“... y al final del taller van a escoger un nombre para el equipo”. ¡Uy! para qué lo dije! Tener un nombre los impacienta. De repente y sin más preámbulos empiezan a probar alternativas, a elaborar nombres con significados trascendentes; a utilizar códigos que sólo ellos reconocen. Con la lucidez propia de la inteligencia colectiva rescatan su principal característica o su necesidad más grande y… se nombran.
El nombre se convierte en un distintivo inconfundible del equipo, en un proyecto intencionado, en una señal efectiva de que han nacido como equipo y de que tienen chance de ser aquello que quieren ser. Es impresionante descubrir con el tiempo cuánto calza ese nombre con el carácter y naturaleza del equipo que lo lleva.
Generalmente los equipos consiguen resumir tres aspectos de su naturaleza al nombrarse: qué es lo que hacen, cómo son y cómo quieren ser. Detrás del nombre está la meta, los valores compartidos, los hábitos, el sueño.
¿Es imprescindible tener un nombre? Si, siempre que sea importante compartir ideas y conducir esfuerzos en la misma dirección. Los equipos me han demostrado que inclusive los ayuda a recordar su propia historia: marca un antes y un después. Les da soporte y estabilidad, los ordena e identifica. Les proporciona identidad, complicidad y sentido de pertenencia.
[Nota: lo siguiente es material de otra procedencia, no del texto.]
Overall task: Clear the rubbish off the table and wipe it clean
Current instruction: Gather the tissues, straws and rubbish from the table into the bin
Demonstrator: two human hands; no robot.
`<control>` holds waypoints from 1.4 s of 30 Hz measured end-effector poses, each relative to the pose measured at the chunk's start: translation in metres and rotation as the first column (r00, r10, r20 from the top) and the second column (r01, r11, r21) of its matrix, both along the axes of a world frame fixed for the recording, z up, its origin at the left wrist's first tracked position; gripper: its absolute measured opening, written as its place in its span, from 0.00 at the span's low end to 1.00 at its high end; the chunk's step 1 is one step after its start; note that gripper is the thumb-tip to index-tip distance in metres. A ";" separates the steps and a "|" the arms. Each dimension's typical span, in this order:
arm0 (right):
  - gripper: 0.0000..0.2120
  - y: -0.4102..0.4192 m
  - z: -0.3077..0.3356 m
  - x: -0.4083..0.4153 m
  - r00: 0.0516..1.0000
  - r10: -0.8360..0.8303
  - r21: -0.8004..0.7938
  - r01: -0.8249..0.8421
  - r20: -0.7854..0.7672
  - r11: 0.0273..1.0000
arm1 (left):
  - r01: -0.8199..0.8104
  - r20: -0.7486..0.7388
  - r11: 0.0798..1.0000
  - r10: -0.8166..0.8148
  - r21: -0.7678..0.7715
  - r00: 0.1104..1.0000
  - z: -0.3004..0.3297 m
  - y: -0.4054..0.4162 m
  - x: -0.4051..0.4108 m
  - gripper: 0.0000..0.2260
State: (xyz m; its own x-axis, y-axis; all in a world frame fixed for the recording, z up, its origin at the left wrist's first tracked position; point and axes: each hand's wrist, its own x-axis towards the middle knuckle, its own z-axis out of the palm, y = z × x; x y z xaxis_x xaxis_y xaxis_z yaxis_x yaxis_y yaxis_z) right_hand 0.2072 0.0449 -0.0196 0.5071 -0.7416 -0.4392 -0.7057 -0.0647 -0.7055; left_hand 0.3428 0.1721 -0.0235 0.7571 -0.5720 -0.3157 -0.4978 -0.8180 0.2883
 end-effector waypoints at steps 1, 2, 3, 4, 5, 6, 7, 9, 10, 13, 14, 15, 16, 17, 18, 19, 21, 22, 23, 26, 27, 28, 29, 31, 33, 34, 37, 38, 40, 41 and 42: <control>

Usualmente este nombre tiene cierta gracia y es bastante íntimo... es por eso que no me atrevo a darles ejemplos. Pero no intenten nombrar a su equipo solos, lo importante es que pasen por el proceso de descubrir y adoptar su nombre propio juntos.
¿Un nombre basta? Claro que no... pero ayuda. Los valores compartidos unen y hay un gran poder en la unidad. Todos queremos ser parte de un gran equipo. ¿Cómo se llama el tuyo?